Griechenland unter Schock: FIFA warnt Regierung

Athen/Berlin (dpa). Auf den Tag genau zwei Jahre nach dem EM-Triumph in Portugal hat der drohende Ausschluss aus dem Fußballweltverband (FIFA) Griechenland in einen Schockzustand versetzt. »Wenn sich keine Änderungen abzeichnen, werden die griechischen Mannschaften und Schiedsrichter mit einem Bann belegt«, stellte FIFA-Präsident Joseph Blatter noch einmal klar.

Tags zuvor hatte die FIFA den griechischen Fußballverband (HFF) wegen unerlaubter Einflussnahme politischer Entscheidungsträger in Verbandsangelegenheiten bis auf weiteres suspendiert. »Es ist ein Schuss vor den Bug«, betonte Blatter. »Die Suspendierung ist ein Warnsignal an die griechische Regierung.«
Neben Griechenland hatten auch Polen und Portugal eine FIFA- Warnung erhalten, die Unabhängigkeit der Verbände gesetzlich zu garantieren. »In Griechenland ist es seitdem schlimmer geworden«, sagte Blatter.
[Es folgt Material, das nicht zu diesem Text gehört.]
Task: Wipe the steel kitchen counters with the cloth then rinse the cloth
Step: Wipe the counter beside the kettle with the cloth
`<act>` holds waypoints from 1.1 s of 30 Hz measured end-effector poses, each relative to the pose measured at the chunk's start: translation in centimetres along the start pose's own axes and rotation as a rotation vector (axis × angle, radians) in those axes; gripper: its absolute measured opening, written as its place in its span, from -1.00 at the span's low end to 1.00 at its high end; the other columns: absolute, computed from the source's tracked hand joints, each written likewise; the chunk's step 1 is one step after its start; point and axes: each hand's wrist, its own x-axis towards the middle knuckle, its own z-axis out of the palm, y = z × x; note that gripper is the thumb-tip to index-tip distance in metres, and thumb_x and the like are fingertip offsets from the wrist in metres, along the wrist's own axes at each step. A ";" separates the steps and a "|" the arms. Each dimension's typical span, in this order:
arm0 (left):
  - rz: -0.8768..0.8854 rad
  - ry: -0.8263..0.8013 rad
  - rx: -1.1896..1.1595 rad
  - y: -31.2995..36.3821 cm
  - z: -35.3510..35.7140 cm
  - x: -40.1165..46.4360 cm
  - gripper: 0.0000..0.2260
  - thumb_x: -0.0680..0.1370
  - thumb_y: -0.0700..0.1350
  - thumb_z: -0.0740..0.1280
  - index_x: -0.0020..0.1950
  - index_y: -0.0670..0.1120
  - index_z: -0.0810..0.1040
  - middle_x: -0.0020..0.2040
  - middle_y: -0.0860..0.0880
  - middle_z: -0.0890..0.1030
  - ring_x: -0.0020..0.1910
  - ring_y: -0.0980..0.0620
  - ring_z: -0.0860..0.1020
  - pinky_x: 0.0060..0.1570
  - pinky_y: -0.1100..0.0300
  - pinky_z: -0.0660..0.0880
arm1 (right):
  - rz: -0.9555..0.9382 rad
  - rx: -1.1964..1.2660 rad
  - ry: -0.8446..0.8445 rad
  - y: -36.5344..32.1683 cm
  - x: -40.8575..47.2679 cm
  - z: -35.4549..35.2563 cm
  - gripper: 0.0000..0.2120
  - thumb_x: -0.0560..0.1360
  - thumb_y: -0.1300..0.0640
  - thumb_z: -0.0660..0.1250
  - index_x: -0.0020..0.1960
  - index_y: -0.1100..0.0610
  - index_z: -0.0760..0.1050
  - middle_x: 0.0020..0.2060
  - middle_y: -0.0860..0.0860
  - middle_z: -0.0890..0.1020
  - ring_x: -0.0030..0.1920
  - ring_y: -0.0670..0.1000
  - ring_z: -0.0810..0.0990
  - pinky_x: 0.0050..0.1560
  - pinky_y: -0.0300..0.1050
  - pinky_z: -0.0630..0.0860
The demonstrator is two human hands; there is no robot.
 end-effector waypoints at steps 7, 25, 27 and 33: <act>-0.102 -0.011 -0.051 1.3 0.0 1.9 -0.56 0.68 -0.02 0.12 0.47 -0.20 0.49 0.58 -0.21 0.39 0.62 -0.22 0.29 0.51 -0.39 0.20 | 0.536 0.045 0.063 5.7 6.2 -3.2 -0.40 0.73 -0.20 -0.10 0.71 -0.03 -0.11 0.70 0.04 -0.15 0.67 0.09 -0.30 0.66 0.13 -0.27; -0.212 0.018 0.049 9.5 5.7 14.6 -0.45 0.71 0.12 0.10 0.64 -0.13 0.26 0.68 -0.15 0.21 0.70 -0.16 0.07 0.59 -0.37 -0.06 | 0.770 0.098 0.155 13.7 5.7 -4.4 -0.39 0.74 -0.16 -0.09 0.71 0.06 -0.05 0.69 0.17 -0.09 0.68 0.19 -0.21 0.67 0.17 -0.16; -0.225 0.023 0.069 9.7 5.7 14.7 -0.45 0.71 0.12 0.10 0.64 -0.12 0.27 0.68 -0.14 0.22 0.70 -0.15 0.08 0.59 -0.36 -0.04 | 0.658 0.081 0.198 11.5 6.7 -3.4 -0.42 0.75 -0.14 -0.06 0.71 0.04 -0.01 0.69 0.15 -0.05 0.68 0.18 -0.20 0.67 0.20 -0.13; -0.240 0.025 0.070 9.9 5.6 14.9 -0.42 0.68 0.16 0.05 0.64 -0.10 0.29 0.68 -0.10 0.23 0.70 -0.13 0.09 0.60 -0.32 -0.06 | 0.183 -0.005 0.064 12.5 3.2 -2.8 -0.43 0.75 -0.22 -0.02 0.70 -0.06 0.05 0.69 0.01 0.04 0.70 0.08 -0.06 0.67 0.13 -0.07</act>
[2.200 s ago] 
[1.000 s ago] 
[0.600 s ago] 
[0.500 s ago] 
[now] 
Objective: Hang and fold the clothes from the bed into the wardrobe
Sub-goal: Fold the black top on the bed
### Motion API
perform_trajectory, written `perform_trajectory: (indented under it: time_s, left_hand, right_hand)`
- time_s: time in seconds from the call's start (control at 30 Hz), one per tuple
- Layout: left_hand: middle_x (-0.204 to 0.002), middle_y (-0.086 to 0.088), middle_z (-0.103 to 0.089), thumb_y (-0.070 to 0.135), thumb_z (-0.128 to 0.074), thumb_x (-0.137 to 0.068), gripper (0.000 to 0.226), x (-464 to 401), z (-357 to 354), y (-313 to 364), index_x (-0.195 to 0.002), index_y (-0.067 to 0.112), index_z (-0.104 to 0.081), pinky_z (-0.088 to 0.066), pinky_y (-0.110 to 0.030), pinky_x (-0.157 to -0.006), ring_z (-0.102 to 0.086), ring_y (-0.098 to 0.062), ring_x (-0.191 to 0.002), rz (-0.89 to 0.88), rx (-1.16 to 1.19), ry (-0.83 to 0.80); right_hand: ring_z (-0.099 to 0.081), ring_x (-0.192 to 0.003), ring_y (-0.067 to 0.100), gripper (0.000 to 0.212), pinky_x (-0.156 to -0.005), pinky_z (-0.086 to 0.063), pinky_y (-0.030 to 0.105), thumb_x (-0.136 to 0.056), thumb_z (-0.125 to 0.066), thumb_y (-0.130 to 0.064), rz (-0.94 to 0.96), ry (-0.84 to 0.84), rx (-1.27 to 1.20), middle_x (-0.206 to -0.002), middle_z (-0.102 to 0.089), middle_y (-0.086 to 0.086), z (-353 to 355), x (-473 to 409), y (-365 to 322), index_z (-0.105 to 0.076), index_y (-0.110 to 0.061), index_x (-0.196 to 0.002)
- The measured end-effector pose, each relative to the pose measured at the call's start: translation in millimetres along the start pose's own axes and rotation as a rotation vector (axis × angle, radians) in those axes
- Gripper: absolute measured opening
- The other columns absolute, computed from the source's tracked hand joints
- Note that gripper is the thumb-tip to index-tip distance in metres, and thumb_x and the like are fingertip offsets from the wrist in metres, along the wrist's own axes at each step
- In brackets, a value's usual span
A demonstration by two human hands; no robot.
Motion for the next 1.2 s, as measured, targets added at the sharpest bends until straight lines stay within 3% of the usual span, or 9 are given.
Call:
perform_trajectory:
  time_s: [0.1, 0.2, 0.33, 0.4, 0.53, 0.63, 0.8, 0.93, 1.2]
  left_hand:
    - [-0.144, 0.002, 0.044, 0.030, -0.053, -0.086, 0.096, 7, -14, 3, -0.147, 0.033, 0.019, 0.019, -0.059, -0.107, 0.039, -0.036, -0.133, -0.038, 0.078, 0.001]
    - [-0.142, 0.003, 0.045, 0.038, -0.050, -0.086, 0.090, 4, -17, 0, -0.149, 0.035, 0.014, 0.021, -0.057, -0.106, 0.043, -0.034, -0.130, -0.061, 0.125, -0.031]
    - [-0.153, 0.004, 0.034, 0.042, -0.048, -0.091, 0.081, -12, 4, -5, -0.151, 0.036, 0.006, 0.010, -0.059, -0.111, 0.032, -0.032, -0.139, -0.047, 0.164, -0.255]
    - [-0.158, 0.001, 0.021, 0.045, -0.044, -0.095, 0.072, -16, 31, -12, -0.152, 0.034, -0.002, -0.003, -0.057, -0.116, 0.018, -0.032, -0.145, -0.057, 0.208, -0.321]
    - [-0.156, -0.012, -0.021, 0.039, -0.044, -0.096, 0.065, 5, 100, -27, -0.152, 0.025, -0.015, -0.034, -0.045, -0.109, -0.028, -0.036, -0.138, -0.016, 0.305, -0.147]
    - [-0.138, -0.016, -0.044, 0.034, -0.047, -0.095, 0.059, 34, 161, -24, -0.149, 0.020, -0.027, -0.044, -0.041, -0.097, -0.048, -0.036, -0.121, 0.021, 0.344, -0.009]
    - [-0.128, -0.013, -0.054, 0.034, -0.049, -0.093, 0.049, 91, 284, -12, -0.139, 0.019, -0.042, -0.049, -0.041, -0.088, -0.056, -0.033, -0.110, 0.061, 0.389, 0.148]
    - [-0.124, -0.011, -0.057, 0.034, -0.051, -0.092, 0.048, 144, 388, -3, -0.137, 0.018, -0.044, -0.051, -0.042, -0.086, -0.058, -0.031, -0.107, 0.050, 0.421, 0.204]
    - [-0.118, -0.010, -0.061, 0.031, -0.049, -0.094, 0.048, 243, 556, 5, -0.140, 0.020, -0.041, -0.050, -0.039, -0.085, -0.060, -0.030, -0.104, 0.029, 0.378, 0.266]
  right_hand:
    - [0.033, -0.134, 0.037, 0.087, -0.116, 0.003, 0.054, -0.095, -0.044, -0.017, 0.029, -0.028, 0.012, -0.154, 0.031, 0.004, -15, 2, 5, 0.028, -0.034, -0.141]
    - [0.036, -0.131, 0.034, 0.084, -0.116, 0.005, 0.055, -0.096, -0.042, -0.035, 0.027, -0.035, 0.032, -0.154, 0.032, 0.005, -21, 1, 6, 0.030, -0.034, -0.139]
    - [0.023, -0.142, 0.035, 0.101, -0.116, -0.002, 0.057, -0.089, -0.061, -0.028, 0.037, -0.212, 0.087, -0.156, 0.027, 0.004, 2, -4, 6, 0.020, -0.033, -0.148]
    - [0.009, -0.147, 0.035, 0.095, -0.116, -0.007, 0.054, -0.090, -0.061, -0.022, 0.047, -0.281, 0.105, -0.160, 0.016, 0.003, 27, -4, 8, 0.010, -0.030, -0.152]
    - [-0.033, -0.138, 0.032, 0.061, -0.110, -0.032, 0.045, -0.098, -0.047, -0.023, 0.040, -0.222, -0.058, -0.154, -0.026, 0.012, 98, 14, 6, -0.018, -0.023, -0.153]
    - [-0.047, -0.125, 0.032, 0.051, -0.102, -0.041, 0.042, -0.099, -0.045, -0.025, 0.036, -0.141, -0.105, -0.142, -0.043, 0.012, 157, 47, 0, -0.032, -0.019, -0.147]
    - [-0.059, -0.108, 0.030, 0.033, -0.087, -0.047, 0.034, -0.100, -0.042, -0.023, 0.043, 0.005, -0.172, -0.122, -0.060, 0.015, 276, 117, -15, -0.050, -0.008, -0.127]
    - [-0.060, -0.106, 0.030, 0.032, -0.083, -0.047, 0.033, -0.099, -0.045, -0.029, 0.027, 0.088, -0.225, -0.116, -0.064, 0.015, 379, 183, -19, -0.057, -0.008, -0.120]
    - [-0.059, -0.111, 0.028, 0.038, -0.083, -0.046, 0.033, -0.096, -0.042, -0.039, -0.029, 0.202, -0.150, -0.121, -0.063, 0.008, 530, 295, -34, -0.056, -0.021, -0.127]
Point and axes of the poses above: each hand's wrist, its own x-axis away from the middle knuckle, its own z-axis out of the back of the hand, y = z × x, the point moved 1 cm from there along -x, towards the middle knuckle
Die Warnung a sei im September 2005 ausgesprochen worden, man habe aber eine Bewährungsfrist bis zum 15. Juli gewährt. »Bis dahin sollten sie ihr Haus in Ordnung bringen.«
Während jedoch Portugal und Polen auf einem guten Weg zu einer Lösung seien, sei es in Griechenland nicht vorangegangen. Die FIFA fordert vor allem eine Autonomie der Fußball-Ligen, der Schiedsrichter und des Disziplinarwesens.
Das FIFA-Dringlichkeitskomitee verfügte jetzt die Suspendierung, um vor den Parlamentssitzungen in Griechenland ein Warnzeichen zu setzen. Die Frist 15. Juli wurde nicht zuletzt deswegen gewählt, weil die Länder bis zum 19./20. Juli ihre Clubmannschaften für die internationalen Wettbewerbe wie Champions League und UEFA-Cup melden müssen. Außer mit dem FIFA-Ausschluss drohte Blatter auch damit, alle finanziellen Zuwendungen an den HFF einzustellen und jeden Kontakt zu anderen Mitgliedsverbänden zu untersagen.
Durch die drastische Maßnahme droht dem von Otto Rehhagel trainierten Titelverteidiger das Aus für die Qualifikation zur EM 2008. »Wir haben die Vorbereitungen für die Duelle gegen unsre Gegner Ungarn, Norwegen, Türkei, Moldawien, Malta und Bosnien-Herzegowina schon sehr weit vorangetrieben. Wir werden auch spielen. Das darf uns die Politik nicht zerstören«, sagte Rehhagel. Zugleich räumte er ein: »Ich drehe keineswegs am Rad. Über den Streit zwischen unserem Verband und der griechischen Politik bin ich seit langem informiert. Ich bin ganz sicher, das Sportminister Giorgos Orfanos nachgeben muss.«
Das Fußballfachblatt »Protathlitis« kommentierte schlicht: »Schande«. Für viele stehen die Verantwortlichen fest: der konservative Sportminister Giorgos Orfanos und der den oppositionellen Sozialisten nahestehende HFF-Präsident, Wassilis Gagatsis. Zwischen den beiden schwelt bereits seit Monaten ein Streit. Orfanos versuchte, Gagatsis durch eine Gesetzänderung abzusetzen. Zudem drohte er, der HFF solle keine staatlichen Gelder mehr bekommen.